The formation and toxicity of catechol metabolites of acetaminophen in mice.

Acetaminophen is metabolized to a catechol, 3'-hydroxy-4'-hydroxyacetanilide (3-hydroxyacetaminophen), by mouse liver microsomes, and to both catechol and methylated catechol metabolites by the mouse in vivo. Although 3-hydroxyacetaminophen is less hepatotoxic in mice than acetaminophen itself, 3-methoxyacetaminophen is as hepatotoxic as acetaminophen and is subject to a glutathione threshold effect. However, neither metabolite is formed in sufficient amounts to account for the hepatotoxicity caused by acetaminophen in the mouse. Mouse liver microsomes catalyze the oxidation of acetaminophen to the catechol in an apparent cytochrome P-450-mediated reaction that is induced by phenobarbital and inhibited by piperonyl butoxide, but is surprisingly not altered by cobaltous chloride.
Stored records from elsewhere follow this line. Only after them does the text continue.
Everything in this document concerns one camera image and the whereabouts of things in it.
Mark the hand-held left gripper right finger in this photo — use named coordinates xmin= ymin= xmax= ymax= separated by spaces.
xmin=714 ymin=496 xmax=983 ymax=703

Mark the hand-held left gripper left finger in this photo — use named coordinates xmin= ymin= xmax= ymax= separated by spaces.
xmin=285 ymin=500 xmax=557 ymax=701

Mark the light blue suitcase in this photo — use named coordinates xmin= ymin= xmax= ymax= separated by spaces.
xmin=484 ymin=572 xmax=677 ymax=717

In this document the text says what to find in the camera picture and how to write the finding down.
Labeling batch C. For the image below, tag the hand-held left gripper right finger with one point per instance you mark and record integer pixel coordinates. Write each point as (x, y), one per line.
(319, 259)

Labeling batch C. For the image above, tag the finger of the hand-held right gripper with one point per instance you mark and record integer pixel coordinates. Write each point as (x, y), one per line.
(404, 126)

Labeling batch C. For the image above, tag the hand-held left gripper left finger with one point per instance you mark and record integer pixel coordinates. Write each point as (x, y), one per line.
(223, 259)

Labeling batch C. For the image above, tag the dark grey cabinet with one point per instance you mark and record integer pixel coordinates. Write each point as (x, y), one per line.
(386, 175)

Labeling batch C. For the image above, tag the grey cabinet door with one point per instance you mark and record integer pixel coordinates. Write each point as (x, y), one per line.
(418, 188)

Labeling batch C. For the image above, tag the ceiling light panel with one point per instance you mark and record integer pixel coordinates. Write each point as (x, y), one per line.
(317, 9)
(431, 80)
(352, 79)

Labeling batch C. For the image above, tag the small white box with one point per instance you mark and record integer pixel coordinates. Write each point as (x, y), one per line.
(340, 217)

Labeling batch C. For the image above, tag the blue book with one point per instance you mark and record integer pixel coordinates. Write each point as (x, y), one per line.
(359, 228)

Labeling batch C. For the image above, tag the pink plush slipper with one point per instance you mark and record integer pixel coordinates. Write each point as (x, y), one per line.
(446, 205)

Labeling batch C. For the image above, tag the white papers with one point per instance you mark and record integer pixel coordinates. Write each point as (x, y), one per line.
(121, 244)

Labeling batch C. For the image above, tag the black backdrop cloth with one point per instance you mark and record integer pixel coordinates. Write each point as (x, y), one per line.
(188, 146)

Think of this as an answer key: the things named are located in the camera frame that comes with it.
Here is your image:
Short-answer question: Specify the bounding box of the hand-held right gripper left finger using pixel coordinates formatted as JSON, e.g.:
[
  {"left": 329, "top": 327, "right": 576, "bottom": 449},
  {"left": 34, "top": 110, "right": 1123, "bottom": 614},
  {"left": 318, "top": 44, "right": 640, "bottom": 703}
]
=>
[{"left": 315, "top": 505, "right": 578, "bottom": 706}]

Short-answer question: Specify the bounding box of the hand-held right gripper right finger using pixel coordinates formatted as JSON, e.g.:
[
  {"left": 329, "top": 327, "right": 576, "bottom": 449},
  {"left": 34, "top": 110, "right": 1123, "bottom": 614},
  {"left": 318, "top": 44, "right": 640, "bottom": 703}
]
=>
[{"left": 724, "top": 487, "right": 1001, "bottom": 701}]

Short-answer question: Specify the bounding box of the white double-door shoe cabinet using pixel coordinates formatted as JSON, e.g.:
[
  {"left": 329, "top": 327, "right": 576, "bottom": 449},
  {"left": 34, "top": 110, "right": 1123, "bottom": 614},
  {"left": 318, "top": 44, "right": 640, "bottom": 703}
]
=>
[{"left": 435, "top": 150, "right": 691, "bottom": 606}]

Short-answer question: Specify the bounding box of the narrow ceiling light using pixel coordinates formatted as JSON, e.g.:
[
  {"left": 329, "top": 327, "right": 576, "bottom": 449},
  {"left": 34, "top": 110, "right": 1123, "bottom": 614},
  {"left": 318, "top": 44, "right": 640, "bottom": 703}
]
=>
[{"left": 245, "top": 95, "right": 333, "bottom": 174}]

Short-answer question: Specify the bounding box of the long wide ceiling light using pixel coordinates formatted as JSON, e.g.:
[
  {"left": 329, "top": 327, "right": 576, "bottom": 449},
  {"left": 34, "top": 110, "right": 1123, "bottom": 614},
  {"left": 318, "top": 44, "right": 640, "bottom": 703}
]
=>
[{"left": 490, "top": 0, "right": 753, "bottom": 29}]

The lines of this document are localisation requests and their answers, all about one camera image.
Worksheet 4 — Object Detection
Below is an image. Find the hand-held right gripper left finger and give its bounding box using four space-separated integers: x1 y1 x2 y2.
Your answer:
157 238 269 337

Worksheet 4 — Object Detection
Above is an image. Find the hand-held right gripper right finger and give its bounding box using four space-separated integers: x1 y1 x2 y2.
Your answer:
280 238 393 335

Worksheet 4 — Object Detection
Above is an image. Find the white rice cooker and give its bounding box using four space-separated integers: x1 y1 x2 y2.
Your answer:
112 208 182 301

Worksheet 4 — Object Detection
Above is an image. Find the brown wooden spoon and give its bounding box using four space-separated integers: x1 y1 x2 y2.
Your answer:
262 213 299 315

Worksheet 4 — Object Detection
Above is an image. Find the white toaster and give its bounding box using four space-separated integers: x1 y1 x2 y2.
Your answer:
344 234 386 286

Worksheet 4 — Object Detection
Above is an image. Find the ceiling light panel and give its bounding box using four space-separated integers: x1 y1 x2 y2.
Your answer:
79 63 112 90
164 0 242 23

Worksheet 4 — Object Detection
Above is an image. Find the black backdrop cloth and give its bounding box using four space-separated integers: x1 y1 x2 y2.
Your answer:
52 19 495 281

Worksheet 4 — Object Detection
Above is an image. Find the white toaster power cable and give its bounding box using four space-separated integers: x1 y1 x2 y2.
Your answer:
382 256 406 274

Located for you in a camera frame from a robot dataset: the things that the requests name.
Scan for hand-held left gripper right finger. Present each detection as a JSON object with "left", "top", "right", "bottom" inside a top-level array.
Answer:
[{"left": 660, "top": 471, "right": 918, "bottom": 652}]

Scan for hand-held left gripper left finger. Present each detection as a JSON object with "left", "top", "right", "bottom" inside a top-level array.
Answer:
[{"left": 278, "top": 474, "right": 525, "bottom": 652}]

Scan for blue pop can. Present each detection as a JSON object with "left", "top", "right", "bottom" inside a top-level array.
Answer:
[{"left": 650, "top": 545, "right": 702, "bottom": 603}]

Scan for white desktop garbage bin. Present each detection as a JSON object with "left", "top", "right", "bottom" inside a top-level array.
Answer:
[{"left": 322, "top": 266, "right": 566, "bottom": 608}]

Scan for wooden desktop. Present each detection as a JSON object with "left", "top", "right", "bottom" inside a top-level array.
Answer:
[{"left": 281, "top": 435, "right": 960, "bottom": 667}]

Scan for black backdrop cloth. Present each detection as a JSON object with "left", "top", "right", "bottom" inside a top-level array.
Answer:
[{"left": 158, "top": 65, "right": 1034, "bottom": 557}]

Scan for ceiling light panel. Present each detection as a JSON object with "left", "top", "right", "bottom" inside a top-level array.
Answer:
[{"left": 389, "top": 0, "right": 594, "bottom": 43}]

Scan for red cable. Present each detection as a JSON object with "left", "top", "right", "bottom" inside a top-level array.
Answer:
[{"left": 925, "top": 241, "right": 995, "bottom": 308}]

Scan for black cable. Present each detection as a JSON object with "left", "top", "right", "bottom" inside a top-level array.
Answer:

Lineweaver-Burk analysis of the oxidation carried out by liver microsomes from control animals gave curvilinear plots that may indicate catalysis by two enzyme sites with apparent Km values of 0.011 and 0.271 mM, and apparent Vmax values of 87 and 162 pmol/mg/min, respectively. Neither an isotope effect nor an NIH shift were measurable in the microsomal metabolism of selectively deuterated analogs of acetaminophen to 3-hydroxyacetaminophen. These results, coupled with results of previous investigations with 18O2 and epoxide hydrolase, indicate that a mechanism different from either direct insertion or epoxidation is involved in the formation of the catechol metabolite of acetaminophen.